# The problem
How do the lines below between the ones holding "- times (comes" and "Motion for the", inclusive, read? Give them again exactly, with no other lines.
^^^^^^^^^^^^^^^^
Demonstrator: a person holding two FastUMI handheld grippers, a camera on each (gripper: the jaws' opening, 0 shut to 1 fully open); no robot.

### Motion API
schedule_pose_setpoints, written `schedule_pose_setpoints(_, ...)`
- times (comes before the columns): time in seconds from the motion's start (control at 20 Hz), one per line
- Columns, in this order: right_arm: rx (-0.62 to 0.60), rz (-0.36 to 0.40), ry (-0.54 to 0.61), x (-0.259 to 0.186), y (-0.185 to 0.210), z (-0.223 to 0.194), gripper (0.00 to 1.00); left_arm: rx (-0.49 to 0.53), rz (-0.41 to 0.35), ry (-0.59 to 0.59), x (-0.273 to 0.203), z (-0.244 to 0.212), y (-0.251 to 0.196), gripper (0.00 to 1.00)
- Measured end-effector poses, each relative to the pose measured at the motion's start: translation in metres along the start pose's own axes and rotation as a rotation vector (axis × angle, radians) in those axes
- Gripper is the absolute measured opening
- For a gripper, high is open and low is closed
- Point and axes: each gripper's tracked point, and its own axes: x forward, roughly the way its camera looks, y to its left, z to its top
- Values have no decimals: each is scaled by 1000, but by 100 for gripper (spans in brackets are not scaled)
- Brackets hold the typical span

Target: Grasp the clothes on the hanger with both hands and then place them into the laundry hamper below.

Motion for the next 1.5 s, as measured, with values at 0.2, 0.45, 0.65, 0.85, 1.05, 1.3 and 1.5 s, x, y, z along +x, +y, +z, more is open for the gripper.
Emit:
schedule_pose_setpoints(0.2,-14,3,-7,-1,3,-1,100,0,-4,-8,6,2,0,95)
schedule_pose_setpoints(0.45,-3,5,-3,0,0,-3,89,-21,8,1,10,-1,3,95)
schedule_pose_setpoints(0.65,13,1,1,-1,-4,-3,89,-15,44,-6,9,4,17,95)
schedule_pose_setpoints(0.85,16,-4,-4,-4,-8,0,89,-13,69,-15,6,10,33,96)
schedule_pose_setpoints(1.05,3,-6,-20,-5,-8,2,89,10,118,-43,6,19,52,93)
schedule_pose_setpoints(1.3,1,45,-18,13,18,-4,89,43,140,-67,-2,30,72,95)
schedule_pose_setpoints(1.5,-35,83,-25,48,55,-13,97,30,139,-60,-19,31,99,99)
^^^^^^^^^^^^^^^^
# Answer section
- times (comes before the columns): time in seconds from the motion's start (control at 20 Hz), one per line
- Columns, in this order: right_arm: rx (-0.62 to 0.60), rz (-0.36 to 0.40), ry (-0.54 to 0.61), x (-0.259 to 0.186), y (-0.185 to 0.210), z (-0.223 to 0.194), gripper (0.00 to 1.00); left_arm: rx (-0.49 to 0.53), rz (-0.41 to 0.35), ry (-0.59 to 0.59), x (-0.273 to 0.203), z (-0.244 to 0.212), y (-0.251 to 0.196), gripper (0.00 to 1.00)
- Measured end-effector poses, each relative to the pose measured at the motion's start: translation in metres along the start pose's own axes and rotation as a rotation vector (axis × angle, radians) in those axes
- Gripper is the absolute measured opening
- For a gripper, high is open and low is closed
- Point and axes: each gripper's tracked point, and its own axes: x forward, roughly the way its camera looks, y to its left, z to its top
- Values have no decimals: each is scaled by 1000, but by 100 for gripper (spans in brackets are not scaled)
- Brackets hold the typical span

Target: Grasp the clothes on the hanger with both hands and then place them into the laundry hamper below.

Motion for the next 1.5 s, as measured, with values at 0.2, 0.45, 0.65, 0.85, 1.05, 1.3 and 1.5 s, x, y, z along +x, +y, +z, more is open for the gripper.

This concludes the exercise.